Orchestral composition by Christopher Theofanidis

Rainbow Body is an orchestral composition by the American composer Christopher Theofanidis. It was commissioned by the Houston Symphony, which first performed the work in April 2000 under the conductor Robert Spano. The piece is dedicated to the Texas lawyer and philanthropist Glen Rosenbaum. Rainbow Body is one of Theofanidis's most-performed compositions and won the 2003 London Masterprize International Composing Competition.

==Composition==
Rainbow Body has a duration of roughly 13 minutes and is composed in a single movement. The melody of the piece is loosely based on "Ave Maria, o auctrix vite" by the 12th-century composer Hildegard of Bingen. The composition was also inspired by the Tibetan Buddhist idea of rainbow body (from which the piece takes its title), wherein the body of an enlightened being is absorbed back into the universe upon his/her death.

==Reception==
Rainbow Body has been praised by music critics. Andrew Druckenbrod of the Pittsburgh Post-Gazette opined, "Under its attractive shimmering surface, it has depth and sophistication." Andrew Farach-Colton of Gramophone also lauded the piece, writing:
Christopher Theofanidis's Rainbow Body has exuberant outbursts of pure diatonic splendour that are not so far removed from Copland's 'prairie' harmonies, though Theofanidis's piece is actually based on a chant by the medieval mystic Hildegard von Bingen. Indeed, Hildegard's melody is woven so seamlessly into the score's colourful fabric that one would likely never guess its provenance – especially given the music's distinctly American accent.

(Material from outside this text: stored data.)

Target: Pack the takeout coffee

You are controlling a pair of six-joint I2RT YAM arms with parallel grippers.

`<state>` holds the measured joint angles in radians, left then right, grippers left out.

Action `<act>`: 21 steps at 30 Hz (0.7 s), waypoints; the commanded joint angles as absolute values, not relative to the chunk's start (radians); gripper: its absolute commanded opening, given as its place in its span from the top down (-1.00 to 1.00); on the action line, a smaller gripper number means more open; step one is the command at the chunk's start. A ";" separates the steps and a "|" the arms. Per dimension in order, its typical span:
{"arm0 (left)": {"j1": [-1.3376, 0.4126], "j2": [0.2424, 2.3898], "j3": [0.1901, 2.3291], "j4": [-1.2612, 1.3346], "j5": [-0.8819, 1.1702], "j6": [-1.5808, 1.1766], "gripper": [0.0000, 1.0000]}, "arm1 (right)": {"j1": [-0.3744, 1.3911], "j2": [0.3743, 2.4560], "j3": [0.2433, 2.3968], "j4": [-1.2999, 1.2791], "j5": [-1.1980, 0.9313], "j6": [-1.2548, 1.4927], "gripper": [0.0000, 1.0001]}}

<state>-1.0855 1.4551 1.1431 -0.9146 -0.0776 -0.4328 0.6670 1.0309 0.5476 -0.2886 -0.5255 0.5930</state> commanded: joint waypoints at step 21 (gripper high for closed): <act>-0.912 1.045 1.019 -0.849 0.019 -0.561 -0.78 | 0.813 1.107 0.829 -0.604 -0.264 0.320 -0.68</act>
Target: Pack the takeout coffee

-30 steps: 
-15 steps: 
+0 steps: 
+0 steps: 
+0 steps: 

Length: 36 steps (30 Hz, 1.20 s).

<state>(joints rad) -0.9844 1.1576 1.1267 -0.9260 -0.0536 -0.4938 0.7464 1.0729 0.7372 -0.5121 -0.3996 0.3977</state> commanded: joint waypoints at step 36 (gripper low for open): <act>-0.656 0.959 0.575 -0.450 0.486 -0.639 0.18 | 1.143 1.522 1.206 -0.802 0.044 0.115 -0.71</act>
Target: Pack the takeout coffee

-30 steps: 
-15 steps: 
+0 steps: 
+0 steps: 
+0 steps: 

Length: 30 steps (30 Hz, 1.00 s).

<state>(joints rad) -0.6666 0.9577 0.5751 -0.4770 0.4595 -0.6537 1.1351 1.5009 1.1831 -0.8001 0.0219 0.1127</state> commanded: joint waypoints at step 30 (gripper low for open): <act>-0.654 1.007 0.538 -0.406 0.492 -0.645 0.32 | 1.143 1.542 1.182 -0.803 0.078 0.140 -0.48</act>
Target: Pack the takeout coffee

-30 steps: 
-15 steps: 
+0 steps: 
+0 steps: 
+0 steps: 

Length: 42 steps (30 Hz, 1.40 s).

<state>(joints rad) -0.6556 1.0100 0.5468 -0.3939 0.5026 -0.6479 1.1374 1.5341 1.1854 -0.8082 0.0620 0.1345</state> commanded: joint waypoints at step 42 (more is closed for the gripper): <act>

Bernard Holland of The New York Times gave the piece a mixed response, however, noting that it "sounded suspiciously like bait: a user-friendly feel-good piece bearing the imprimatur of modernity and beckoning to listeners skittish of the new. [...] That his music speaks a language that flourished and died nearly a century ago should not be a stigma. We are getting past the stage where originality of method in music is more important than content." He added:
And there are interesting elements here. Quasi-modal melody plays in unison across all of the upper strings and against trembling drones in the lower ones. The acoustical echo created solely by means of instruments is fascinating. Interspersed with this lyrical, exotic soul-searching are outbursts of distress that seem halfhearted at best. Mr. Theofanidis's brass-ridden, major-chord coda comes, I am sure, from the composer's heart. But it bloviates to an embarrassing degree.

==Recording==
A recording of Rainbow Body, performed by Robert Spano and the Atlanta Symphony Orchestra, was released in 2003 through Telarc. The disk also featured Samuel Barber's Symphony in One Movement, Aaron Copland's Appalachian Spring, and Jennifer Higdon's blue cathedral.